Time to party but first we needed to eat something real quick before we fell over. 23h00 is a little late but there are still places open and we had a great meal. Off to the venue that seemed to be the most promising. We arrive, Lynda takes a look and stands back. I ask her what’s wrong and she does not seem convinced this is a good place. I tell her she has Nullabor Syndrome and everything is great, we should go in. We pay and step in. Hmmm… not too bad but I wouldn’t write home about it. It seemed like the 12 year olds from the train had descended on this club and the music was this cheesy main stream bubble gum Britney Spiers shit but we had paid and we were going to wait it out and see if the scene changed. One or two tracks got dropped that were worth a little wiggle but nothing exciting so we thought maybe the place was just warming up. Next moment “my man Jack” gets up next to the DJ and starts kind of rapping over the mic. … “And everybody say hey, ye, wait for it, put your hands up in the air, hyper hyper, give it up give it up” …, and so on. Well, we thought this strange but maybe it was just a short wacky wacky to warm up the weeny boppers and get everyone excited. But this dude went on and on and on and on and on! It was freaking us out. The DJ finished his set and the next DJ came on and “my man Jack” carried on as usual. This was a circus or perhaps someone found out who we were and they had this whole candid camera set-up going and they were filming our reaction and expressions. Boy, this dude was absolutely killing us and we decided to go for a walk around town and maybe when we came back he would have finished with his, “ hyper, hyper, give it up give it up”. I’m not quite sure if walking around was such a good idea either. The whole place just seemed chaotic. We are used to chaos, we come from Joburg but this was something else. It seems like the youth of Adelaide had lost the plot or we are just getting old… Not. We return to the club of the future and “my man Jack” is still on the mic. That was enough. Lynda asked someone if this dude does this all night long and the answer was yes meaning we were on our way back home.

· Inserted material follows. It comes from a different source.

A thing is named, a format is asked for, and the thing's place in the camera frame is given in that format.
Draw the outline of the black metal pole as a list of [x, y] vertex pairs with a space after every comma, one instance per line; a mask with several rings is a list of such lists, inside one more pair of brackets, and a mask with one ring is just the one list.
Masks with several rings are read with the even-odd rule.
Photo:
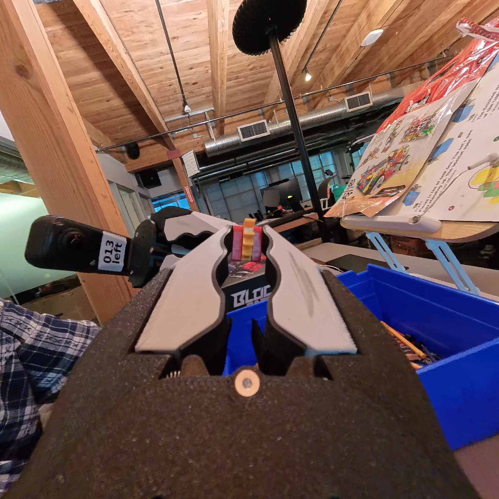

This had left a really bad taste in our mouth for Adelaide but we needed to give this place another chance so we decided to visit its markets which there are several of. So the following day we head off in search of all these markets. The first one we come across leaves us a little confused. Basically every stall is selling their dead grandmothers wares and anything and everything they found when cleaning out the house last spring. This was basically a big second hand market. Ok, so maybe that’s the type of market it is, so off to the second market which was recommended to us by someone back at the camp ground as being The Market to go to. Well, it wasn’t. There were maybe one or two different stalls and the rest were everyone trying to sell the crap they don’t want themselves. So I guess this was all we were going to encounter in all the other markets. What a let down! Ok, we were starting to agree with the many others that told us not to bother too much with Adelaide. What were we going to do for the next couple of days that we still had to spend in Adelaide while we waited for Moondust’s service? We didn’t have a clue.

The rest of Adelaide was a blur and we simply had to move on. It was time to head out onto the Great Ocean Road to Melbourne. The only real point of interest that we just had to get to was the Twelve Apostles which are rock formations that stand on their own just off the beach in the ocean. We had seen them in pictures lots of times and they look absolutely wicked. Maybe even jumpable! We had to see for ourselves. Being only 200 kilometres or so from Melbourne meant that everyone and his cousin would be there to. The place was flooded with tourists. Everyone was running around taking pictures and we joined in the whole tourist frenzy. The place is certainly as beautiful as depicted in the various post cards. Unfortunately they are not high enough to be jumped off so I put that thought out my head. The place was stunning and we took various pictures which can be seen in our gallery under Adelaide. So off it was to Melbourne. Hope it’s a little better than Adelaide :-).